2、P.c chabaudi AS感染小鼠CD4+CD25+Foxp3+细胞数量
与na(I)ve小鼠相比,在感染后d5-10,DBA/2小鼠感染P.c chabaudi AS后Foxp3表达水平明显增加。为此,我们以na(I)ve小鼠表达Foxp3荧光强度为标准,Foxp3表达荧光强度高于103以上者视为Foxp3hi。与na(I)ve小鼠相比,在感染后d5-10,DBA/2小鼠CD4+CD25+Foxp3+细胞总数增加了2-5倍,CD4+CD25+Foxp3hi细胞总数增加了约6-30倍。CD4+CD25+Foxp3hi占CD4+T细胞百分含量比从初始0.1%增至峰值2%。在感染后d5-10,CD4+CD25+Foxp3hi细胞比CD4+CD25+Foxp3+细胞的增殖幅度明显。
Treg消除鼠感染P.c chabaudi AS后CD25表达一过性短暂下调,随后出现明显回升。在感染后d8,Treg消除组脾脏CD4+CD25+Foxp3+细胞百分含量与对照组无明显差异。相比,Treg消除组Foxp3表达水平明显降低且维持较长时间。与对照组相比,Treg消除组从感染后d3,Foxp3表达有降低趋势。在感染后d5-8明显下降,于感染后d10,Foxp3表达回升至对照组水平。在感染后d3,Treg消除组脾脏CD4+CD25+Foxphi细胞总数是对照组的30%,随着对照组CD4+CD25+Foxphi细胞总数的增加,Treg消除组CD4+CD25+Foxphi细胞所占其比例进一步降低。在对照组CD4+CD25+Foxphi细胞总数达峰值时,Treg消除组CD4+CD25+Foxphi细胞总数是对照组的15%。

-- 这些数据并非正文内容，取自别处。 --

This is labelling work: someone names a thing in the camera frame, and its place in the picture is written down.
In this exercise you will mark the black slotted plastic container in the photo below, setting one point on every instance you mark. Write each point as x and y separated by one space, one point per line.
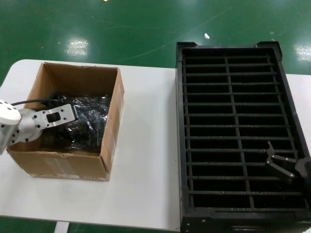
180 121

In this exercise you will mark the white table leg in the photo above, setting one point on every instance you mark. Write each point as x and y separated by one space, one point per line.
61 227

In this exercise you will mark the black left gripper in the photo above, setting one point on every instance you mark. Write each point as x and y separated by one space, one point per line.
58 100

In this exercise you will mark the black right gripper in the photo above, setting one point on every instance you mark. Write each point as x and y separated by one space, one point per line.
305 168

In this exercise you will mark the brown cardboard box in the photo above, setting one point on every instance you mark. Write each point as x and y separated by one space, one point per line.
73 77

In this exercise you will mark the white paper scrap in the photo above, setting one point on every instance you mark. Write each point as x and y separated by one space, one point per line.
207 36

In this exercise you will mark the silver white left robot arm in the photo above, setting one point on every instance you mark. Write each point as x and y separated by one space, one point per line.
9 116

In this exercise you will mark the silver left wrist bracket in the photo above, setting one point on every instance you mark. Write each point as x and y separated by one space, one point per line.
63 114

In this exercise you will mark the clear antistatic plastic bag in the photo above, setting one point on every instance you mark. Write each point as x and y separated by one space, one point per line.
90 114

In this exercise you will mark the black graphics card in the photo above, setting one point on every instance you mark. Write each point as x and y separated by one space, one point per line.
82 138

3、P.c chabaudi AS感染小鼠脾细胞培养上清前炎症因子水平
为明确Treg对Th1型免疫应答的影响,我们检测脾细胞培养上清中前炎症细胞因子水平。与na(I)ve小鼠相比,DBA/2小鼠感染p.c chabaudi AS后d3-5,前炎症细胞因子IFN-γ和TNF-α明显增加,且巨噬细胞活化特征性标志NO水平亦明显增加。与对照组相比,Treg消除组于感染后IFN-γ、TNF-α和NO的分泌水平进一步增强。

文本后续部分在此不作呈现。